-- Source material follows --

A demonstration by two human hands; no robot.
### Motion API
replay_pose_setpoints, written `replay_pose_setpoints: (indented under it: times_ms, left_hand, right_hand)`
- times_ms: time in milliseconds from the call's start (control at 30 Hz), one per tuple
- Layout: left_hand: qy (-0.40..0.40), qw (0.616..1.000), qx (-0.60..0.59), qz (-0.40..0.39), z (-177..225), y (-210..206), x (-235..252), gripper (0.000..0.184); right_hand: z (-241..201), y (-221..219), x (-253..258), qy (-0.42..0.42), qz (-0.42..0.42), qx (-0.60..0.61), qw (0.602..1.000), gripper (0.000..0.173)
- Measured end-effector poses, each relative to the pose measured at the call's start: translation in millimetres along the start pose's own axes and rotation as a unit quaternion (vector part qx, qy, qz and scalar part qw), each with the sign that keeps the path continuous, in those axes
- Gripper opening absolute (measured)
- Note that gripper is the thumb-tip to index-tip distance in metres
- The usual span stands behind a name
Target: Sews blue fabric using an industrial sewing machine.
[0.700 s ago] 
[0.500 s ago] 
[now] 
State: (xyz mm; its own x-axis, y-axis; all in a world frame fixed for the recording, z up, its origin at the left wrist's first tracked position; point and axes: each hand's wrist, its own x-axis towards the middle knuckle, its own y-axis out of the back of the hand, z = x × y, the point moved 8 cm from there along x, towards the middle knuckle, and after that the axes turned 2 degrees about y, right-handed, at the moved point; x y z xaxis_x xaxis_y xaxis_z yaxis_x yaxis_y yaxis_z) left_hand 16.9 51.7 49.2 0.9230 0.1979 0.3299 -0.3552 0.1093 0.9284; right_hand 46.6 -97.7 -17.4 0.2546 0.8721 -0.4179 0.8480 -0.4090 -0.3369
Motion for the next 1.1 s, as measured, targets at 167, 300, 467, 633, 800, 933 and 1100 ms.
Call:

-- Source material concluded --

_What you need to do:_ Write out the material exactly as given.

_Answer to this problem:_
A demonstration by two human hands; no robot.
### Motion API
replay_pose_setpoints, written `replay_pose_setpoints: (indented under it: times_ms, left_hand, right_hand)`
- times_ms: time in milliseconds from the call's start (control at 30 Hz), one per tuple
- Layout: left_hand: qy (-0.40..0.40), qw (0.616..1.000), qx (-0.60..0.59), qz (-0.40..0.39), z (-177..225), y (-210..206), x (-235..252), gripper (0.000..0.184); right_hand: z (-241..201), y (-221..219), x (-253..258), qy (-0.42..0.42), qz (-0.42..0.42), qx (-0.60..0.61), qw (0.602..1.000), gripper (0.000..0.173)
- Measured end-effector poses, each relative to the pose measured at the call's start: translation in millimetres along the start pose's own axes and rotation as a unit quaternion (vector part qx, qy, qz and scalar part qw), each with the sign that keeps the path continuous, in those axes
- Gripper opening absolute (measured)
- Note that gripper is the thumb-tip to index-tip distance in metres
- The usual span stands behind a name
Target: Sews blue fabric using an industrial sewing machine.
[0.700 s ago] 
[0.500 s ago] 
[now] 
State: (xyz mm; its own x-axis, y-axis; all in a world frame fixed for the recording, z up, its origin at the left wrist's first tracked position; point and axes: each hand's wrist, its own x-axis towards the middle knuckle, its own y-axis out of the back of the hand, z = x × y, the point moved 8 cm from there along x, towards the middle knuckle, and after that the axes turned 2 degrees about y, right-handed, at the moved point; x y z xaxis_x xaxis_y xaxis_z yaxis_x yaxis_y yaxis_z) left_hand 16.9 51.7 49.2 0.9230 0.1979 0.3299 -0.3552 0.1093 0.9284; right_hand 46.6 -97.7 -17.4 0.2546 0.8721 -0.4179 0.8480 -0.4090 -0.3369
Motion for the next 1.1 s, as measured, targets at 167, 300, 467, 633, 800, 933 and 1100 ms.
Call:

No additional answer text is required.